Data Compression in C

Please refer to the Data Compression page for a discussion of the advantages of in-memory and persistent database compression.

In-Memory Database Compression

In-memory database compression is enabled by setting the MCO_DB_INMEMORY_COMPRESSION flag in the mco_db_params_t.mode_mask parameter passed to mco_db_open_dev(). (Note that this flag does not apply to disk-based or “direct pointers” databases).

There are three parameters controlling compression which are also set in the mco_db_params_t structure:

In-memory compression and encryption use the same page hash table, in which parameters are controlled by the mco_db_params_t.max_active_pages and mco_db_params_t.page_hash_bundles. The compressor allocates buffers of size max_active_pages * page_hash_bundles * db_max_connection * mem_page_size for decompressing accessed pages.

Note that in-memory compression can be used only for pure in-memory databases (i.e. no disk manager is used). So if this mode is specified when the mcovtdsk library is used, the function mco_db_open_dev() or mco_db_load() will return error code MCO_E_ILLEGAL_PARAM.

Persistent Database Compression

To enable compression, set the MCO_FILE_OPEN_COMPRESSED flag in the dev.file.flags field of the file device specification.
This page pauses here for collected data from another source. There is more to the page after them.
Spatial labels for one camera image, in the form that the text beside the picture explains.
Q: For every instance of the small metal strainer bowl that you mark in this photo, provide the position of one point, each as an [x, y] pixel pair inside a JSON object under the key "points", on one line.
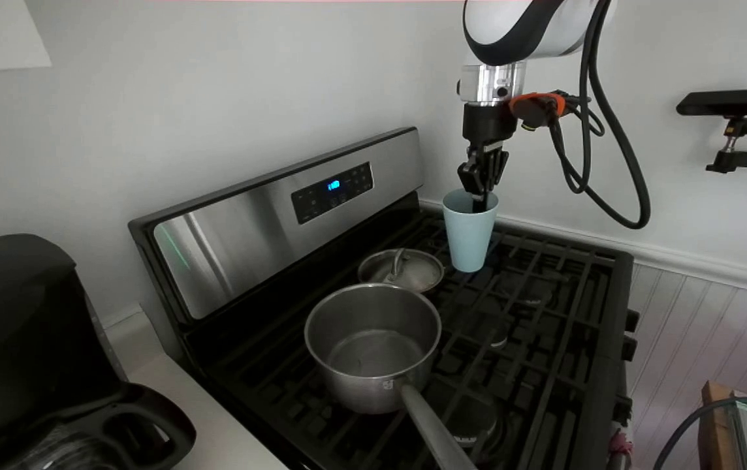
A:
{"points": [[414, 273]]}

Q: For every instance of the patterned dish towel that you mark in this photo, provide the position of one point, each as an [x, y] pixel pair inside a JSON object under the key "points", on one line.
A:
{"points": [[623, 442]]}

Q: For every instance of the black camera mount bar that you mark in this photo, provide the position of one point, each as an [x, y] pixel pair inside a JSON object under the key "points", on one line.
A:
{"points": [[739, 101]]}

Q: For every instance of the black coffee maker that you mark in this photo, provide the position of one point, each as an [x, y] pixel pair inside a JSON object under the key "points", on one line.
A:
{"points": [[17, 330]]}

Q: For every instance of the black stove knob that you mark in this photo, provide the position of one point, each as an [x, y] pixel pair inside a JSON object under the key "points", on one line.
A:
{"points": [[624, 410], [630, 349], [630, 319]]}

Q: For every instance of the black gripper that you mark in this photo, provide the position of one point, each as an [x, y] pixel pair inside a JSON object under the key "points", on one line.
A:
{"points": [[488, 126]]}

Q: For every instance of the wooden board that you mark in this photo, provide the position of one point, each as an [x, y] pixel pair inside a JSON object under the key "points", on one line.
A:
{"points": [[715, 434]]}

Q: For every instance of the steel saucepan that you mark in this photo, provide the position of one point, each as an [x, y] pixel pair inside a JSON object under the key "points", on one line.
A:
{"points": [[355, 393]]}

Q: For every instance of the light blue plastic cup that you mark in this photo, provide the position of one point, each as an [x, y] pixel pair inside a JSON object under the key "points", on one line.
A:
{"points": [[468, 239]]}

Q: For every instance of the stainless steel gas stove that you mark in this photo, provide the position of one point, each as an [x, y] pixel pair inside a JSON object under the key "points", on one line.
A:
{"points": [[244, 237]]}

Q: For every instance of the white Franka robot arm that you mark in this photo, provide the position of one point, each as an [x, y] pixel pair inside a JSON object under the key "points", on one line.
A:
{"points": [[513, 31]]}
For example:

 
    dev[2].type       = MCO_MEMORY_FILE;
    dev[2].assignment = MCO_MEMORY_ASSIGN_PERSISTENT;
    sprintf( dev[2].dev.file.name, FILE_PREFIX "%s.dbs", dbName );
    dev[2].dev.file.flags = MCO_FILE_OPEN_COMPRESSED;
            
     

If this flag is not set, compression will not be performed and the file will function as a normal file. (Note that it is possible to use compression for some databases / files and not use it for other files).

Two additional parameters can be used to modify the compression process. These are the compression_level and disk_max_database_size elements of the mco_db_params_t structure passed to mco_db_open_dev(). The disk_max_database_size value determines the size of the memory allocation bitmap. If it is not set (0 or INFINITE_DATABASE_SIZE), then the file size limit is 1Tb (which requires a 2Gb bitmap).

The compression_level is an integer value of 0..9 that specifies the level of compression. A value of 0 disables compression. Values of 1 and above specify different compression strategies as follows:

1 : The default strategy; means conditional compression based on the following criteria:

  • Require 25% compression rate or not worth compressing
  • Stop if no compression in the first 1Kb
  • Stop history lookup if a match of 128 bytes is found
  • Lower the ‘good match’ size by 10% at each iteration

2 – 9: Correspond to increasingly complex unconditional compression (always compress) strategies which have the following criteria:

  • Continue even if there is a low rate of compression
  • Stop history lookup if a match of 128 bytes is found
  • Increasing attempts to find a good match with higher compression level numbers

Note that eXtremeDB implements LZ compression in two special file system libraries: mcofu98zip and mcofu98ziplog which are only available on Unix systems like Linux, MacOS and Solaris. The application developer chooses one of these implementations by simply linking one or the other of these file system libraries in place of the standard filesystem library (mcofuni, or mcofu98).

The mcofu98zip implementation uses compression only for random access I/O operations, and consequently is used only for compressing the database file (and not for compressing a transaction log file). It compresses the main database file (dbname.dbs) and creates two additional files. Because the size of an updated page in the database file can be changed, the pages have to be reallocated. So, a page map file (dbname.pagemap) is built to provide indirect access to the pages and a memory allocation bitmap file (dbname.bitmap) to manage the space within the file.

Instead, the mcofu98ziplog implementation is used for compressing transaction log files. It uses the same compression algorithm as mcofu98zip, but it overrides only the sequential I/O methods. As compression is applied sequentially and pages are not overwritten, it is not necessary to maintain extra page maps and allocation map. So only the compressed log file is produced, no additional files.

Note that it is not possible to provide compression both for database and transaction log files in a single application, because only one compression implementation (either mcofu98zip or mcofu98ziplog) can be linked into the application.

Further, note that CRC checking may not be enabled simultaneously with compression because compression implements its own CRC.

Data Compression for IoT Communications

Data compression for IoT communications is enabled by setting the compression_level element of structure mco_iot_comm_paramst_t . The default level of 0 means no compression. As explained in the Data Compression page, the communications between each server-device pair will be compressed only if both sides (server and device) have compression_level greater than 0, and all communicating components must use the same compression level value.

Also explained in the Data Compression page is the formula used to determine the compression ratio. The mco_iot_conn_get_stat() API can be called to retrieve the statistics for a connection; elements sent_compression_ratio and recv_compression_ratio of returned structure mco_iot_connection_stat_t show the compression efficiency for incoming and outgoing communications.